══ Given information ══

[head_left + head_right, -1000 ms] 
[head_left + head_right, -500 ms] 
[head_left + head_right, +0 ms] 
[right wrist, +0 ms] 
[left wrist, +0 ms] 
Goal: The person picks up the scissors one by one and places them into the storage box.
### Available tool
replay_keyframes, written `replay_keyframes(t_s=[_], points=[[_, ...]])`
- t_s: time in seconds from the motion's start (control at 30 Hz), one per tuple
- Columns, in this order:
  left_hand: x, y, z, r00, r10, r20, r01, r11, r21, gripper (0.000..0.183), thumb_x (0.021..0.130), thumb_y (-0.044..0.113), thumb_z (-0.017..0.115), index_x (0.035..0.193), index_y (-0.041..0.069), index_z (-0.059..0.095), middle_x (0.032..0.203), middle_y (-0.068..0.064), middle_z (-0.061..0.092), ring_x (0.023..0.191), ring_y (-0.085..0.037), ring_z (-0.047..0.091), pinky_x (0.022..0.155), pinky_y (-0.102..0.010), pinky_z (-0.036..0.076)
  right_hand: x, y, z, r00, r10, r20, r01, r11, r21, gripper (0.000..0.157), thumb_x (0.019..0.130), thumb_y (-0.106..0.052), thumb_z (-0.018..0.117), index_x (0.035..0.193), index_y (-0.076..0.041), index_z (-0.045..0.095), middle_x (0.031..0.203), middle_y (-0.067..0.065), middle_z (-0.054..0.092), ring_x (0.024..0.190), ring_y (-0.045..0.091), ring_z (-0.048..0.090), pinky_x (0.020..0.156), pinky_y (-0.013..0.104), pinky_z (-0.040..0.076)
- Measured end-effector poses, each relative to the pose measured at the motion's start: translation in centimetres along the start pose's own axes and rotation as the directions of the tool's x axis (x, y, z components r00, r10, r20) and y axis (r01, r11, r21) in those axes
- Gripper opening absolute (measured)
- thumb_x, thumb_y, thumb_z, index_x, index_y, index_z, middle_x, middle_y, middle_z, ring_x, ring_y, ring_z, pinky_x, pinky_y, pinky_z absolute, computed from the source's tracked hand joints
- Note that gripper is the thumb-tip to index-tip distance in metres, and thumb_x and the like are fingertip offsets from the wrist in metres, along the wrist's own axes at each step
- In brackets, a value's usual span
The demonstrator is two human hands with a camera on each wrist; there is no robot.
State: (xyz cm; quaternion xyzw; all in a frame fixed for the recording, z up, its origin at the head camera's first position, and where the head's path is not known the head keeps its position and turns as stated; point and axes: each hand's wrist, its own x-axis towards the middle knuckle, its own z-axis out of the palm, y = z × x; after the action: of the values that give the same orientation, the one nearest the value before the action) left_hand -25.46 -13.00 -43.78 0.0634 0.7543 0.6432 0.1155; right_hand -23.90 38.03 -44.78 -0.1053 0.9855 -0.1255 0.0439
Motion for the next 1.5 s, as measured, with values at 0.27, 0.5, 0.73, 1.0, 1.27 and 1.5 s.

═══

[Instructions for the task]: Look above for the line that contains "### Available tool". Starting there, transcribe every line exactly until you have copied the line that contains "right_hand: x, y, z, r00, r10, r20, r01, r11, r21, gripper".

[Worked solution]:
### Available tool
replay_keyframes, written `replay_keyframes(t_s=[_], points=[[_, ...]])`
- t_s: time in seconds from the motion's start (control at 30 Hz), one per tuple
- Columns, in this order:
  left_hand: x, y, z, r00, r10, r20, r01, r11, r21, gripper (0.000..0.183), thumb_x (0.021..0.130), thumb_y (-0.044..0.113), thumb_z (-0.017..0.115), index_x (0.035..0.193), index_y (-0.041..0.069), index_z (-0.059..0.095), middle_x (0.032..0.203), middle_y (-0.068..0.064), middle_z (-0.061..0.092), ring_x (0.023..0.191), ring_y (-0.085..0.037), ring_z (-0.047..0.091), pinky_x (0.022..0.155), pinky_y (-0.102..0.010), pinky_z (-0.036..0.076)
  right_hand: x, y, z, r00, r10, r20, r01, r11, r21, gripper (0.000..0.157), thumb_x (0.019..0.130), thumb_y (-0.106..0.052), thumb_z (-0.018..0.117), index_x (0.035..0.193), index_y (-0.076..0.041), index_z (-0.045..0.095), middle_x (0.031..0.203), middle_y (-0.067..0.065), middle_z (-0.054..0.092), ring_x (0.024..0.190), ring_y (-0.045..0.091), ring_z (-0.048..0.090), pinky_x (0.020..0.156), pinky_y (-0.013..0.104), pinky_z (-0.040..0.076)

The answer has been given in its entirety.